For the entries that follow, produce an exact copy with no pictures in it.

-------- Supplied records --------

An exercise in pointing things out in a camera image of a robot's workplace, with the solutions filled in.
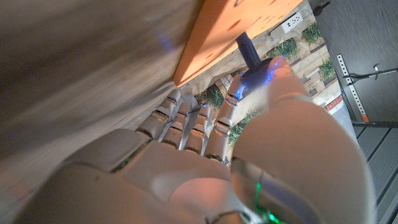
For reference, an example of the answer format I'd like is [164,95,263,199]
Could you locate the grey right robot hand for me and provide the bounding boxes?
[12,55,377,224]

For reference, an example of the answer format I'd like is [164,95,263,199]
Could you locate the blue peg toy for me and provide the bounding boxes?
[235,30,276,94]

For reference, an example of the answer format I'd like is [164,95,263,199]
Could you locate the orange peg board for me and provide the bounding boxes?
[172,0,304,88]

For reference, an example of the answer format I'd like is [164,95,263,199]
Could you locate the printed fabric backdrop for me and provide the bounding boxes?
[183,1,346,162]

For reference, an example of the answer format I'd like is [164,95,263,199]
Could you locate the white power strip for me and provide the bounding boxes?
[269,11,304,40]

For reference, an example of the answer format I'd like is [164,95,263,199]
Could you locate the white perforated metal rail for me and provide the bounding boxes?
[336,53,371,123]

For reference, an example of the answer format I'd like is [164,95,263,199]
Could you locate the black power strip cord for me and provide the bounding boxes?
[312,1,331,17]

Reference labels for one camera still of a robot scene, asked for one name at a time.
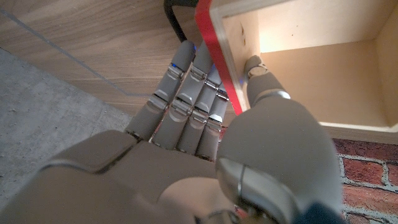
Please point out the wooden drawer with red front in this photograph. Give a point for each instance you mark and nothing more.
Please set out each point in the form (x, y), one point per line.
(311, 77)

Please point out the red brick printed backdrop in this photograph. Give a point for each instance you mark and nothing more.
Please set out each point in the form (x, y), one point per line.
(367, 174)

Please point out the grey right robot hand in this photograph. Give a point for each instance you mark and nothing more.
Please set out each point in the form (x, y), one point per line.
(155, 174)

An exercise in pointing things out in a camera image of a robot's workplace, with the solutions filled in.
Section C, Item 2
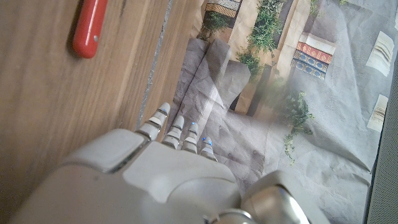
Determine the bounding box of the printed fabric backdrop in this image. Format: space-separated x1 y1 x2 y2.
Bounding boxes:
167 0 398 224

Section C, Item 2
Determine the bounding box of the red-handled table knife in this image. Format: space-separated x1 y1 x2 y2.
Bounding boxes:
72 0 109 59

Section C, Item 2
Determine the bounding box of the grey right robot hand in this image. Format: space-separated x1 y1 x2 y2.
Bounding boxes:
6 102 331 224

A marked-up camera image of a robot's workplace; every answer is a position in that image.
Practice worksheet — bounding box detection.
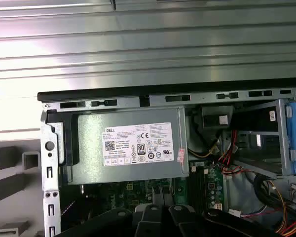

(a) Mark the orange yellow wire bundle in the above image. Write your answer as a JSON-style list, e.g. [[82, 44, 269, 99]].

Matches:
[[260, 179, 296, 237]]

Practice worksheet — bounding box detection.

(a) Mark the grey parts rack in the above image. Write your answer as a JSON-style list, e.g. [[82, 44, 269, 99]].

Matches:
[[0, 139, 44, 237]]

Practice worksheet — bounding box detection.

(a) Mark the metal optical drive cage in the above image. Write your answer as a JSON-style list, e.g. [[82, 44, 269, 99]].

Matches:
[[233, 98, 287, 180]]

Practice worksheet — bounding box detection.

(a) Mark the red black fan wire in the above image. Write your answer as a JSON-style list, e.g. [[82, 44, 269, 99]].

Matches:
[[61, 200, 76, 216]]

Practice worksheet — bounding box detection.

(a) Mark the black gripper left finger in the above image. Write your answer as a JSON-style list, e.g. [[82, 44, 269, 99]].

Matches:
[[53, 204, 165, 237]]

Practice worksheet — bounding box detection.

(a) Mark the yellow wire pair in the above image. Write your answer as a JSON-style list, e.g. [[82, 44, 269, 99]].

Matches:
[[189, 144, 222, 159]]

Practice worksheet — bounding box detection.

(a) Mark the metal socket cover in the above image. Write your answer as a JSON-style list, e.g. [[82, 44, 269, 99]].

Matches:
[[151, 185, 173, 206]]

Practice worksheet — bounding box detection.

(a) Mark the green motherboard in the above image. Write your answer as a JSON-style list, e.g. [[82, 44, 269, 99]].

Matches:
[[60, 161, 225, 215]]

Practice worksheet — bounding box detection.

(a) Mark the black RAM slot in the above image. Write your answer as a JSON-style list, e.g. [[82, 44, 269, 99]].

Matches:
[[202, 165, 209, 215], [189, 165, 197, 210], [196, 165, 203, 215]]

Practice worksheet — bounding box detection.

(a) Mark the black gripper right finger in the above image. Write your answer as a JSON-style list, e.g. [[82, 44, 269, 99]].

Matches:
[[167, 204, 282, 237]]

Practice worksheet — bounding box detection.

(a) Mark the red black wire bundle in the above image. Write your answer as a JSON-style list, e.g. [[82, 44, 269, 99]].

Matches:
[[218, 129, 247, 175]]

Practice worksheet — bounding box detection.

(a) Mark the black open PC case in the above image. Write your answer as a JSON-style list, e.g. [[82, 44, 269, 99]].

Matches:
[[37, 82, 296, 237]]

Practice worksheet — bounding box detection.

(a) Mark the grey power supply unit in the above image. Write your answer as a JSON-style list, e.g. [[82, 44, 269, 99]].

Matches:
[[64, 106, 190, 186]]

--------

> [Solution below]:
An exercise in pointing things out in a camera image of a robot's workplace, with the solutions filled in.
For reference, an example of the answer format I'd like is [164,95,263,199]
Could you locate the grey right robot hand for me and provide the bounding boxes?
[12,55,377,224]

For reference, an example of the answer format I'd like is [164,95,263,199]
Could you locate the blue peg toy for me and provide the bounding boxes?
[235,30,276,94]

For reference, an example of the answer format I'd like is [164,95,263,199]
Could you locate the orange peg board for me and provide the bounding boxes?
[172,0,304,88]

For reference, an example of the answer format I'd like is [164,95,263,199]
Could you locate the printed fabric backdrop for me and provide the bounding boxes?
[183,1,346,162]

For reference, an example of the answer format I'd like is [164,95,263,199]
Could you locate the white power strip for me and provide the bounding boxes?
[269,11,304,40]

For reference, an example of the answer format I'd like is [164,95,263,199]
Could you locate the white perforated metal rail for me and provide the bounding boxes?
[336,53,371,123]

For reference, an example of the answer format I'd like is [164,95,263,199]
Could you locate the black power strip cord for me and provide the bounding boxes?
[312,1,331,17]

Reference labels for one camera still of a robot scene, asked for one name at a time.
Please point out the wooden drawer with red front in this photograph. Give a point for each instance you mark and nothing more.
Please set out each point in the form (x, y), one point per line.
(311, 77)

Please point out the red brick printed backdrop in this photograph. Give a point for each instance you mark and nothing more.
Please set out each point in the form (x, y), one point per line.
(367, 174)

Please point out the grey right robot hand in this photograph. Give a point for each instance you mark and nothing more.
Please set out each point in the form (x, y), one point per line.
(155, 174)

An exercise in pointing things out in a camera image of a robot's workplace, with the solutions filled in.
Section C, Item 2
Determine the bounding box of the printed fabric backdrop in this image. Format: space-separated x1 y1 x2 y2.
Bounding boxes:
167 0 398 224

Section C, Item 2
Determine the bounding box of the red-handled table knife in this image. Format: space-separated x1 y1 x2 y2.
Bounding boxes:
72 0 109 59

Section C, Item 2
Determine the bounding box of the grey right robot hand in this image. Format: space-separated x1 y1 x2 y2.
Bounding boxes:
6 102 331 224

A marked-up camera image of a robot's workplace; every answer is a position in that image.
Practice worksheet — bounding box detection.

(a) Mark the orange yellow wire bundle in the above image. Write your answer as a JSON-style list, e.g. [[82, 44, 269, 99]].

Matches:
[[260, 179, 296, 237]]

Practice worksheet — bounding box detection.

(a) Mark the grey parts rack in the above image. Write your answer as a JSON-style list, e.g. [[82, 44, 269, 99]].

Matches:
[[0, 139, 44, 237]]

Practice worksheet — bounding box detection.

(a) Mark the metal optical drive cage in the above image. Write your answer as a JSON-style list, e.g. [[82, 44, 269, 99]].

Matches:
[[233, 98, 287, 180]]

Practice worksheet — bounding box detection.

(a) Mark the red black fan wire in the above image. Write your answer as a JSON-style list, e.g. [[82, 44, 269, 99]].

Matches:
[[61, 200, 76, 216]]

Practice worksheet — bounding box detection.

(a) Mark the black gripper left finger in the above image. Write your answer as a JSON-style list, e.g. [[82, 44, 269, 99]].

Matches:
[[53, 204, 165, 237]]

Practice worksheet — bounding box detection.

(a) Mark the yellow wire pair in the above image. Write your answer as a JSON-style list, e.g. [[82, 44, 269, 99]].

Matches:
[[189, 144, 222, 159]]

Practice worksheet — bounding box detection.

(a) Mark the metal socket cover in the above image. Write your answer as a JSON-style list, e.g. [[82, 44, 269, 99]].

Matches:
[[151, 185, 173, 206]]

Practice worksheet — bounding box detection.

(a) Mark the green motherboard in the above image. Write your answer as a JSON-style list, e.g. [[82, 44, 269, 99]].

Matches:
[[60, 161, 225, 215]]

Practice worksheet — bounding box detection.

(a) Mark the black RAM slot in the above image. Write your answer as a JSON-style list, e.g. [[82, 44, 269, 99]].

Matches:
[[202, 165, 209, 215], [189, 165, 197, 210], [196, 165, 203, 215]]

Practice worksheet — bounding box detection.

(a) Mark the black gripper right finger in the above image. Write your answer as a JSON-style list, e.g. [[82, 44, 269, 99]].

Matches:
[[167, 204, 282, 237]]

Practice worksheet — bounding box detection.

(a) Mark the red black wire bundle in the above image. Write your answer as a JSON-style list, e.g. [[82, 44, 269, 99]].

Matches:
[[218, 129, 247, 175]]

Practice worksheet — bounding box detection.

(a) Mark the black open PC case in the above image. Write your answer as a JSON-style list, e.g. [[82, 44, 269, 99]].

Matches:
[[37, 82, 296, 237]]

Practice worksheet — bounding box detection.

(a) Mark the grey power supply unit in the above image. Write your answer as a JSON-style list, e.g. [[82, 44, 269, 99]].

Matches:
[[64, 106, 190, 186]]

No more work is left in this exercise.